# What is being asked
Every line that contains the word "gripper" should be copied from the records below.

# Material provided
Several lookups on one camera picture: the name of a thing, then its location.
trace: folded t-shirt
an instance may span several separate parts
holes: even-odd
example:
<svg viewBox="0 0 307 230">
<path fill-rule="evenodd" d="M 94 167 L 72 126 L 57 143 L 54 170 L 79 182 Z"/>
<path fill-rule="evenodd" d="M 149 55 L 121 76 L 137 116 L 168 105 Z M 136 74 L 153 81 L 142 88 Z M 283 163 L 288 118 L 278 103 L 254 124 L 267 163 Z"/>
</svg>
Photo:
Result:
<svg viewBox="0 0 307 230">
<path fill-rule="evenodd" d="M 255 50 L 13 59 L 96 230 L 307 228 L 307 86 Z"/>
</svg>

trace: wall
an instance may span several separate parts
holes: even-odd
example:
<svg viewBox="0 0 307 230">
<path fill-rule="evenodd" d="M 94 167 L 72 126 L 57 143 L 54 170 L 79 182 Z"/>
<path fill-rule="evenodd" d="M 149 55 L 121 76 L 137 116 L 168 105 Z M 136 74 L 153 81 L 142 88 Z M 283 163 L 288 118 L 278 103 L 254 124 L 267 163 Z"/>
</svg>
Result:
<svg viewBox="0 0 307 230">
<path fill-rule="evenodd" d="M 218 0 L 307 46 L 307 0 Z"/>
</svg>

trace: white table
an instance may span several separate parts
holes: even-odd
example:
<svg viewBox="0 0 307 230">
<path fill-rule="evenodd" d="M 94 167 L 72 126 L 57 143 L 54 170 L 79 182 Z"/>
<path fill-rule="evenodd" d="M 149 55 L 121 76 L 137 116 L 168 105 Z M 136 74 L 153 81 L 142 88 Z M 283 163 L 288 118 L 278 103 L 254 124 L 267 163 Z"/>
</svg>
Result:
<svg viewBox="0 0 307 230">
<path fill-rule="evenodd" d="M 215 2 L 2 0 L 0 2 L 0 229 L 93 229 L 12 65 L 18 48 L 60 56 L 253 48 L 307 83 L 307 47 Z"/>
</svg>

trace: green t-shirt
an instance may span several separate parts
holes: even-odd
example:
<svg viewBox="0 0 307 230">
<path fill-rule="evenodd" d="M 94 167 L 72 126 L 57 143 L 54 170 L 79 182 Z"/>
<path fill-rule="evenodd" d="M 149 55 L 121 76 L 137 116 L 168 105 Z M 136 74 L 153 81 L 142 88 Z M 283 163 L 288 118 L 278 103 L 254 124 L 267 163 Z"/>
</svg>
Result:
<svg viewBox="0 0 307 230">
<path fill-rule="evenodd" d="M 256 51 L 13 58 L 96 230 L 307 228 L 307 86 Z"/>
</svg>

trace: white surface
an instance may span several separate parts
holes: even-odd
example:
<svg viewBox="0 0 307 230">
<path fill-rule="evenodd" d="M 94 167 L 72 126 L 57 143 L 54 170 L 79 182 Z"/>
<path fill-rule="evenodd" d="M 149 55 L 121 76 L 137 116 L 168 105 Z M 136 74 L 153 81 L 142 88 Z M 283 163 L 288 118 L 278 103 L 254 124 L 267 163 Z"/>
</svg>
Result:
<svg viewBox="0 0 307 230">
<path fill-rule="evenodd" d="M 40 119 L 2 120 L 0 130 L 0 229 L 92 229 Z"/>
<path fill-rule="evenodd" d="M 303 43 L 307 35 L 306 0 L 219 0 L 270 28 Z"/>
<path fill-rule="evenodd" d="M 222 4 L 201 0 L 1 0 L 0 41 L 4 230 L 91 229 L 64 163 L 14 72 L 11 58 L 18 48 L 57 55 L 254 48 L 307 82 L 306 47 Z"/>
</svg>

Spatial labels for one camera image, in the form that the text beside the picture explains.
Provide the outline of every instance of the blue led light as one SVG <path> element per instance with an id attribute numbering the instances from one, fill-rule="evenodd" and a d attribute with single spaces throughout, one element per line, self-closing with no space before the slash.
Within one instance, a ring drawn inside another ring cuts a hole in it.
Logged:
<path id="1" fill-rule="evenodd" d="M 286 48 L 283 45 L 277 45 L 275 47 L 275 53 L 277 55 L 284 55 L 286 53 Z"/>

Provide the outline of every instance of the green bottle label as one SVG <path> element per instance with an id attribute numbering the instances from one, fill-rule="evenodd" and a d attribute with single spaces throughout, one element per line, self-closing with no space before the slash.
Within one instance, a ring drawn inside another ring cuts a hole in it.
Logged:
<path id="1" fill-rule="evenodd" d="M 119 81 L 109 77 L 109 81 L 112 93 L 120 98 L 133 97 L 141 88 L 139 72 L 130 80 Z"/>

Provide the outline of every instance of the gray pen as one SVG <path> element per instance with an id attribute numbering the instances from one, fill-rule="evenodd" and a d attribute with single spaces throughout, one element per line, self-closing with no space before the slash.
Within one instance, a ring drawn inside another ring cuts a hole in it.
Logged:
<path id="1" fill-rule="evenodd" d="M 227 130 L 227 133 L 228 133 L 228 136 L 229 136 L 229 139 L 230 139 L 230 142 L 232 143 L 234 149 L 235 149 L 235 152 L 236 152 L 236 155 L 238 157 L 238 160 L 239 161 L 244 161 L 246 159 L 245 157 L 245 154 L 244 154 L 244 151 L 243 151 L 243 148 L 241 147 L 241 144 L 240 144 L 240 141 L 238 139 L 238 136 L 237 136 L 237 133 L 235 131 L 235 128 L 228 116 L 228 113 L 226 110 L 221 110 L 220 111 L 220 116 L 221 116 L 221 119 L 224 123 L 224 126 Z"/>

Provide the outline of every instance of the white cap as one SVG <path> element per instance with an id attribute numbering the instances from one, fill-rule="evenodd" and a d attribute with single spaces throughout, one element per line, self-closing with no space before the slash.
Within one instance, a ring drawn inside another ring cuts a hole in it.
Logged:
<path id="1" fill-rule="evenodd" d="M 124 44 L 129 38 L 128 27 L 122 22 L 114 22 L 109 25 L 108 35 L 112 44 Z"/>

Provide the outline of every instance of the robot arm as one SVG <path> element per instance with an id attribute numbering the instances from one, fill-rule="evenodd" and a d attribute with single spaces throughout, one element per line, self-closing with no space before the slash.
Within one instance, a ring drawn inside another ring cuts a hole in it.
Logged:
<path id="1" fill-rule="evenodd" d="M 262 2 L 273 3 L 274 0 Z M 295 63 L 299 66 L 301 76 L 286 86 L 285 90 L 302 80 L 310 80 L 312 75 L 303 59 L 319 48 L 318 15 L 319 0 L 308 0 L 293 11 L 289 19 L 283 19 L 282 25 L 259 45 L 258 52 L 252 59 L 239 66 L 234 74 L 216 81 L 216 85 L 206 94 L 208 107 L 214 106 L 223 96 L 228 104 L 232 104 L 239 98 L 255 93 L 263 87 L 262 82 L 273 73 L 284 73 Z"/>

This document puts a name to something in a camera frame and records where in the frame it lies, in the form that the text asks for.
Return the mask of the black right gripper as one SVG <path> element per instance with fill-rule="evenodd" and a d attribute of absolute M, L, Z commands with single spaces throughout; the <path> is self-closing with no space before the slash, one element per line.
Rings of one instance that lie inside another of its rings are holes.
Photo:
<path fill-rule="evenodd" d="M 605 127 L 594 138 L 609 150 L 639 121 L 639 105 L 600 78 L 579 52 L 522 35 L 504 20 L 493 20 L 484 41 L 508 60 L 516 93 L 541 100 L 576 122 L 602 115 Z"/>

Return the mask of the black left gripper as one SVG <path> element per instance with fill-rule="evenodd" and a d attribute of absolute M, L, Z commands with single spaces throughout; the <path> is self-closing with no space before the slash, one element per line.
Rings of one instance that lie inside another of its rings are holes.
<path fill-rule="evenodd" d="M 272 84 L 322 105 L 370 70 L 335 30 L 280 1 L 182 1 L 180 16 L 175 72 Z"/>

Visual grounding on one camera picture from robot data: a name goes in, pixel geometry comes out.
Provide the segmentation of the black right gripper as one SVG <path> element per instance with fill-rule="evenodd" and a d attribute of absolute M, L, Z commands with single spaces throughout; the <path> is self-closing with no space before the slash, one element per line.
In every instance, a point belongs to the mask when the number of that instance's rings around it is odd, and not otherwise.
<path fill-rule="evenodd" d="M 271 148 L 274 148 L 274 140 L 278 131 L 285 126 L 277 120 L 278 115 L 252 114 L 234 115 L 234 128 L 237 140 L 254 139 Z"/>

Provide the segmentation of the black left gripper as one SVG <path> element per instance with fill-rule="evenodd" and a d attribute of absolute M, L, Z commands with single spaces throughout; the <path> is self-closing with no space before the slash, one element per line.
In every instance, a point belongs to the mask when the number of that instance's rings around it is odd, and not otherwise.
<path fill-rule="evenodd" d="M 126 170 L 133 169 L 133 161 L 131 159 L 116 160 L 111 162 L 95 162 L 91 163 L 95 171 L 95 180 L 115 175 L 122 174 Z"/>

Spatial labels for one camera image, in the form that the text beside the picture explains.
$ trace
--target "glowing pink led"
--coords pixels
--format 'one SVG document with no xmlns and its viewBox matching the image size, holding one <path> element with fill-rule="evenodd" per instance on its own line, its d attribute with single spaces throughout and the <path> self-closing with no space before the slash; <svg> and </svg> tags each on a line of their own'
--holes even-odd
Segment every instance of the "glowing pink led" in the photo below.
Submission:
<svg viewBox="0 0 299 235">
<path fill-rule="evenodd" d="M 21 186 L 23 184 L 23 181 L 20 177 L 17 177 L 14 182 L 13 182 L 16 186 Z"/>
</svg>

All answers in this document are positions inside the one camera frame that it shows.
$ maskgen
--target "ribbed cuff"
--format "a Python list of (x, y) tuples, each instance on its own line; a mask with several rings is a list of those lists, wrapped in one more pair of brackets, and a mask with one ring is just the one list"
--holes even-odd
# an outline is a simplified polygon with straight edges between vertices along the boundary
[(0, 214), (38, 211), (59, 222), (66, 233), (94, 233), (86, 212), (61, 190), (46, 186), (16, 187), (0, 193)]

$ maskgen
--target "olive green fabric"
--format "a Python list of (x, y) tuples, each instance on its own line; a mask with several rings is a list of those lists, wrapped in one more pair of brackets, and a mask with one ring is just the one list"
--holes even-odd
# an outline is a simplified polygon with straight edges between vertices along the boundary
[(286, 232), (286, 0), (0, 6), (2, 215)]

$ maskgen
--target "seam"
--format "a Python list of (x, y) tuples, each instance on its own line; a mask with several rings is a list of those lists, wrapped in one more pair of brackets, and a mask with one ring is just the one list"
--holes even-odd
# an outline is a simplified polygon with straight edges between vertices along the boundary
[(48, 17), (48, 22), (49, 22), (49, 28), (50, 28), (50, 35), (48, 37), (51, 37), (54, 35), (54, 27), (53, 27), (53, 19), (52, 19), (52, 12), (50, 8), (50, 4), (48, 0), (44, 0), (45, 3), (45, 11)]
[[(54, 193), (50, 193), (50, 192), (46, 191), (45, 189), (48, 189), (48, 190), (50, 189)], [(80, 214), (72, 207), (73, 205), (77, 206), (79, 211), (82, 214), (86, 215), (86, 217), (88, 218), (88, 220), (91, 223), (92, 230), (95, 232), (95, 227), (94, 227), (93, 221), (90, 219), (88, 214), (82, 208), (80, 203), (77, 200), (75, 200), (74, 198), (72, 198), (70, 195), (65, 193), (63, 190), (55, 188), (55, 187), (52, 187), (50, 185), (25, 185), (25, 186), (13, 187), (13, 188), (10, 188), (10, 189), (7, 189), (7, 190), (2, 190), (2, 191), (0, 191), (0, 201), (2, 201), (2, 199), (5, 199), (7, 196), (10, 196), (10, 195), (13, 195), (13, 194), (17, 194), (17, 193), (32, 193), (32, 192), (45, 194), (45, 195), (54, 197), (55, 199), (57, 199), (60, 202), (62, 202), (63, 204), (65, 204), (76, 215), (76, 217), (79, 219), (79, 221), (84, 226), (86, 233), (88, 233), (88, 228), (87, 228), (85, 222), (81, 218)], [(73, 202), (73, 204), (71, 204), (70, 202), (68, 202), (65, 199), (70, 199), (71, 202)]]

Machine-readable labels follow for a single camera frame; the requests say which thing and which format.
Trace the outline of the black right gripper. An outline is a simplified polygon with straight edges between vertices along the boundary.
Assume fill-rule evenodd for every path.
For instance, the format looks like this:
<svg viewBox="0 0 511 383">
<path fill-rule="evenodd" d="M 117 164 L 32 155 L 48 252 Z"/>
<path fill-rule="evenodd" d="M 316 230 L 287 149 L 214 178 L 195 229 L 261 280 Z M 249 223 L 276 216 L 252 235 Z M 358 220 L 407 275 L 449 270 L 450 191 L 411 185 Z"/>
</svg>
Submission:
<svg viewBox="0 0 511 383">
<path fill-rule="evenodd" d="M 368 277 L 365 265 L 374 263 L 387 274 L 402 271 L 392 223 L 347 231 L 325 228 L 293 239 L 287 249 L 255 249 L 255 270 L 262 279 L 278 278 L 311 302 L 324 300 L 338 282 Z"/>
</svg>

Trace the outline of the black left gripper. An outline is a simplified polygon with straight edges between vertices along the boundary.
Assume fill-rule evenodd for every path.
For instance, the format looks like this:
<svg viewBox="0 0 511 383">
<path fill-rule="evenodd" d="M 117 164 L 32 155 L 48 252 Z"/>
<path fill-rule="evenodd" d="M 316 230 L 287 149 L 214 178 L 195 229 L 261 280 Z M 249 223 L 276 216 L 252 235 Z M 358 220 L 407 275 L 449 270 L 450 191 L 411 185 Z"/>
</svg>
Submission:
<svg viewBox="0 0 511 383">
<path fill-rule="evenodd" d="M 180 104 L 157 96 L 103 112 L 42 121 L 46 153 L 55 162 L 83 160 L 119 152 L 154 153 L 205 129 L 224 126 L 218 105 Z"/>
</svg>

# Your response
Return the mask of the black right gripper as one SVG <path> element per instance with fill-rule="evenodd" and a d attribute of absolute M, L, Z commands with single spaces throughout; the <path> is self-closing with no space before the slash, one element per line.
Return the mask of the black left gripper as one SVG <path> element per instance with fill-rule="evenodd" and a d attribute of absolute M, L, Z commands with single spaces throughout; the <path> is self-closing with no space before the slash, one element per line.
Provide the segmentation of the black right gripper as one SVG <path> element per instance with fill-rule="evenodd" and a d attribute of absolute M, L, Z commands with single spaces throughout; the <path> is self-closing with no space before the slash, one element per line.
Provide the segmentation of the black left gripper as one SVG <path> element per instance with fill-rule="evenodd" and a d attribute of absolute M, L, Z commands with single spaces throughout; the <path> is self-closing with no space before the slash, one element per line.
Trace the outline of the black right gripper. An outline is a simplified polygon with straight edges between vertices along the boundary.
Trace the outline of the black left gripper. An outline is a simplified polygon with straight edges between vertices along the boundary.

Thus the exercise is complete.